Instructions for the task: If a line of the material holds the string "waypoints", please copy it.

Content starts

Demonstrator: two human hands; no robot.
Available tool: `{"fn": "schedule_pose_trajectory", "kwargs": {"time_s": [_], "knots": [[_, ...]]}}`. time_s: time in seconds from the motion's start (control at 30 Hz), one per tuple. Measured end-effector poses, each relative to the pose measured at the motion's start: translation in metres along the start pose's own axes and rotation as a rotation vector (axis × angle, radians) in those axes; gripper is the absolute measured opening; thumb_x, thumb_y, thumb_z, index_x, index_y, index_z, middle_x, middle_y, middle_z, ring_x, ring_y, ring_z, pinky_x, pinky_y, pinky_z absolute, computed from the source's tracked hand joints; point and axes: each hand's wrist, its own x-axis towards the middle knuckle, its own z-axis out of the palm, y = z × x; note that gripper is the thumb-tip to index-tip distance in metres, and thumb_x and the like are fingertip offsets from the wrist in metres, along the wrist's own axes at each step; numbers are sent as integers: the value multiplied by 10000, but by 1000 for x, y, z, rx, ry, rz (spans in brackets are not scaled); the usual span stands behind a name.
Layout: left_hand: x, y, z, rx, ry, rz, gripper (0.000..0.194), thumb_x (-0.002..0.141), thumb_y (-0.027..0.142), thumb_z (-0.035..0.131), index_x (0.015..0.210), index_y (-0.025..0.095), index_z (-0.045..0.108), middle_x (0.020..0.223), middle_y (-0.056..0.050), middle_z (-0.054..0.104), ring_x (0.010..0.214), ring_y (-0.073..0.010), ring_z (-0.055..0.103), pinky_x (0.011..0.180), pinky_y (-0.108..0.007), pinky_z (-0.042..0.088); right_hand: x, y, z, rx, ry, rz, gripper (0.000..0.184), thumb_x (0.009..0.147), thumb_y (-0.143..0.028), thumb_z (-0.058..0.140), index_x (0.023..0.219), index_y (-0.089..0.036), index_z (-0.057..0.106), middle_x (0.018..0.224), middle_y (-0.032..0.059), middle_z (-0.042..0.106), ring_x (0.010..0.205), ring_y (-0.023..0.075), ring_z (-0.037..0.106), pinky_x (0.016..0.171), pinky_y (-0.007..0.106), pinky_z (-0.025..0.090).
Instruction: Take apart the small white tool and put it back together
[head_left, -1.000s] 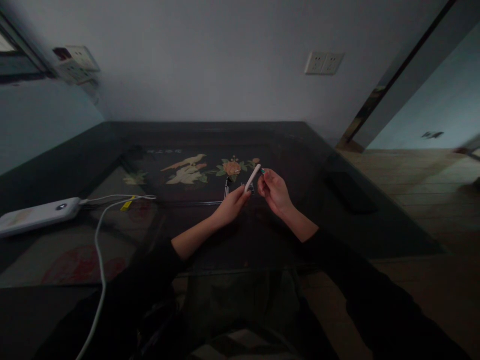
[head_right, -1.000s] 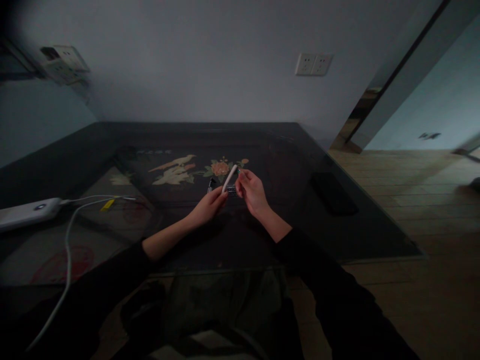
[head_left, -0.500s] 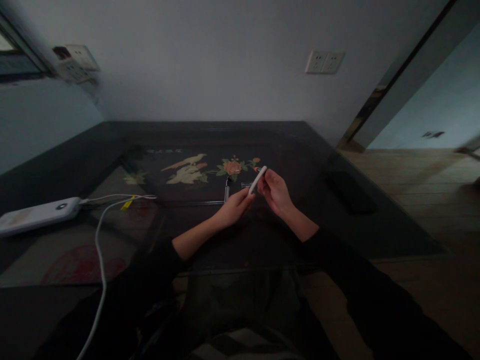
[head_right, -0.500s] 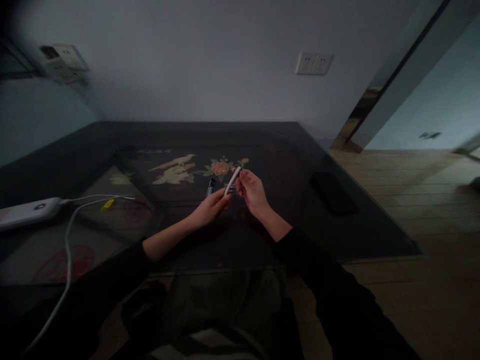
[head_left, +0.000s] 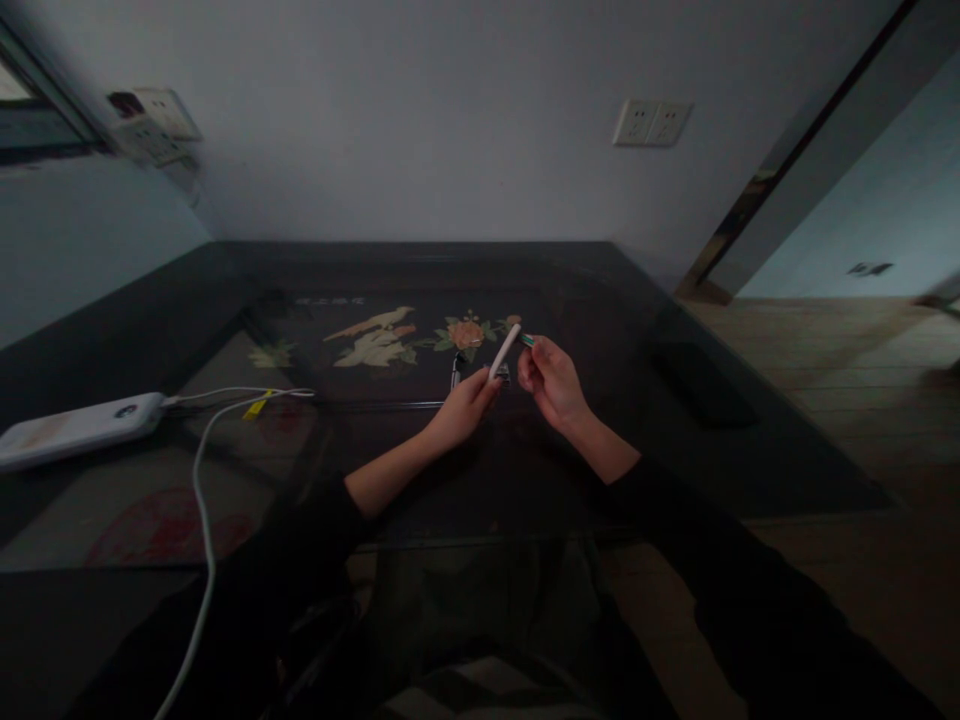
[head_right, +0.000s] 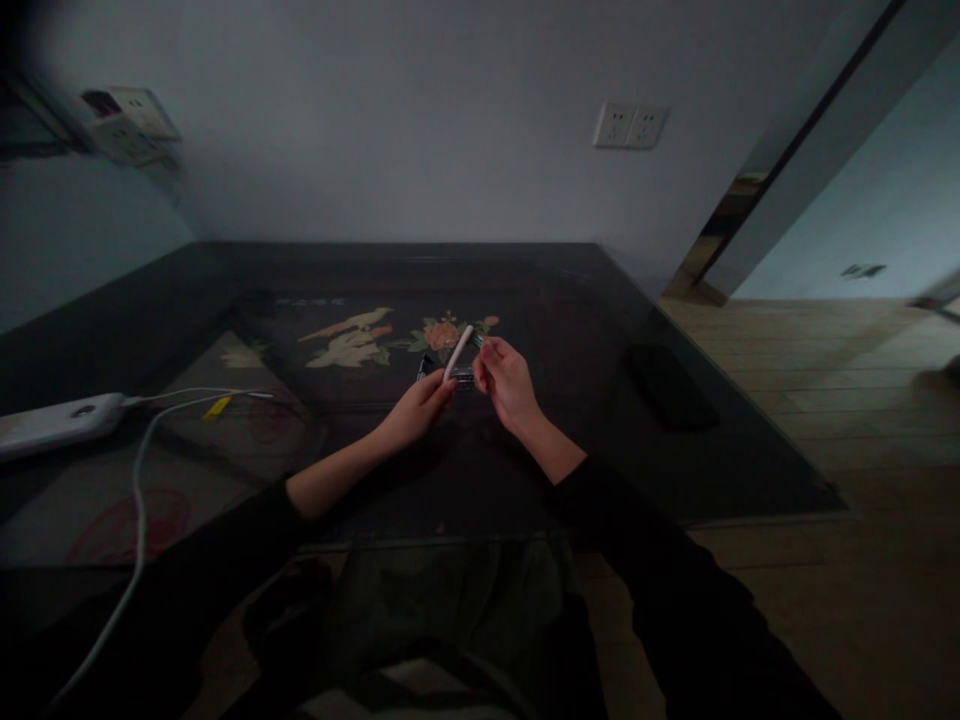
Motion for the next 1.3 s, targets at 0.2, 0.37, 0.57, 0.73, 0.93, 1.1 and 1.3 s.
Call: {"fn": "schedule_pose_trajectory", "kwargs": {"time_s": [0.2, 0.37, 0.57, 0.73, 0.93, 1.1, 1.3], "knots": [[-3, 2, 2, -23, -22, -10, 270, 939, 436, 439, 830, 188, 436, 613, 65, 389, 490, -78, 359, 462, -201, 297, 0, 0, 0, -2, 12, -3, 451, 715, -624, 724, 811, -218, 553, 510, -78, 481, 425, 65, 340, 407, 235, 245], [-6, 5, 4, -20, -73, 29, 284, 935, 453, 437, 859, 180, 458, 625, 59, 402, 500, -80, 370, 466, -206, 307, 0, 0, 0, 31, 20, 12, 447, 699, -600, 751, 859, -208, 608, 526, -76, 483, 440, 64, 363, 421, 233, 256], [-9, 11, 5, -27, -104, 67, 305, 935, 467, 447, 835, 180, 461, 619, 49, 413, 522, -85, 373, 479, -211, 303, -1, -2, 2, 31, 12, 20, 465, 720, -605, 731, 948, -207, 654, 541, -72, 460, 464, 73, 366, 438, 243, 269], [-7, 9, 4, -6, -63, 71, 284, 931, 448, 445, 834, 181, 462, 640, 44, 412, 553, -94, 390, 501, -213, 320, -1, -2, 2, 15, 13, 10, 475, 715, -622, 724, 931, -206, 649, 542, -73, 463, 461, 70, 358, 437, 242, 273], [-2, 2, 0, 49, -6, 33, 261, 940, 411, 419, 801, 191, 433, 629, 44, 414, 548, -101, 388, 507, -219, 314, -1, -3, 2, -12, 6, -1, 456, 708, -639, 721, 780, -219, 558, 515, -75, 485, 419, 61, 343, 407, 237, 249], [0, 0, -2, 53, 23, 18, 271, 943, 417, 431, 792, 192, 429, 618, 50, 403, 531, -96, 373, 497, -217, 299, -1, -3, 2, -7, 2, -6, 454, 714, -627, 723, 826, -217, 563, 511, -79, 479, 412, 62, 344, 408, 243, 236], [-2, 1, 0, 15, -3, 21, 237, 948, 386, 425, 818, 188, 440, 610, 55, 393, 518, -89, 365, 489, -208, 297, 0, -1, 1, -31, 13, 1, 464, 705, -641, 719, 806, -221, 547, 515, -78, 476, 417, 64, 341, 408, 248, 233]]}}
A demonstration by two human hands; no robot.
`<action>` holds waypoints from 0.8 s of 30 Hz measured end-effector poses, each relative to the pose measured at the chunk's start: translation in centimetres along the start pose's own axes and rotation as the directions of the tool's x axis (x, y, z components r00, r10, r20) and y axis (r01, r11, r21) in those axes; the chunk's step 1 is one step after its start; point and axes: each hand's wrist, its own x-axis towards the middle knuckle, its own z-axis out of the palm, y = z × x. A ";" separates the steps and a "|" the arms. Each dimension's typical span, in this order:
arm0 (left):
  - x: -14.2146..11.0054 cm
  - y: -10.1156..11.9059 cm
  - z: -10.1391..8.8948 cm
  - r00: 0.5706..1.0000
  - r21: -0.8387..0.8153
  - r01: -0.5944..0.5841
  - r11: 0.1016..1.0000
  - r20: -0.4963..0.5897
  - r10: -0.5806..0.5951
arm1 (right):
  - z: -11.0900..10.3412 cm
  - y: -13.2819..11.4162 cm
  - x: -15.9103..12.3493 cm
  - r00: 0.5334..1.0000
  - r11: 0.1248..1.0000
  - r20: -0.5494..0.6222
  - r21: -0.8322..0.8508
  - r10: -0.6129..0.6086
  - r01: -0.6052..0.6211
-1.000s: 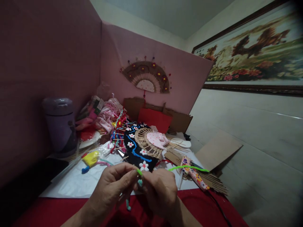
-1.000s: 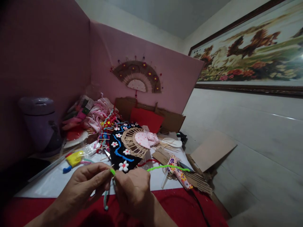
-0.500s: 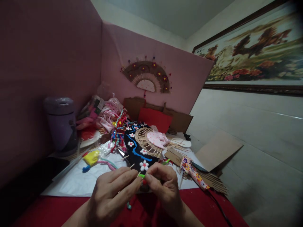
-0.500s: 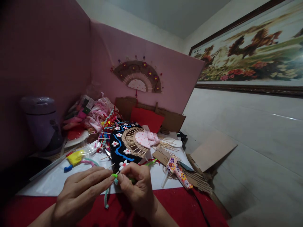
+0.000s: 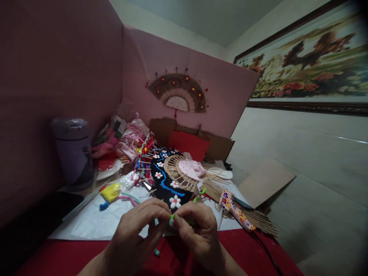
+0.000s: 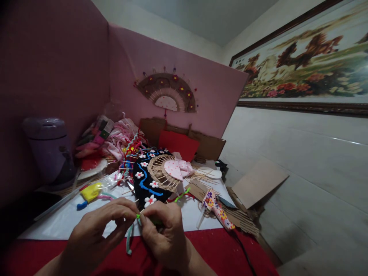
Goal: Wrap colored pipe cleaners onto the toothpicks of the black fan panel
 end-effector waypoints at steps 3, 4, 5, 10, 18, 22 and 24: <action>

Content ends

Solution for this task:
`<action>` holds waypoints from 0.8 s of 30 Hz measured end-effector poses, each relative to the pose measured at the chunk's start: translation in centimetres along the start pose's own axes and rotation as the directions of the tool's x axis (x, y, z components r00, r10, r20) and y axis (r01, r11, r21) in those axes; the chunk's step 1 is one step after its start; point and axes: each hand's wrist, its own x-axis towards the middle knuckle, its own z-axis out of the palm, y = z × x. A ";" separates the steps and a "|" the arms. Each dimension's typical span, in this order:
 end-effector waypoints at steps 3, 4, 5, 10, 18, 22 and 24: <action>

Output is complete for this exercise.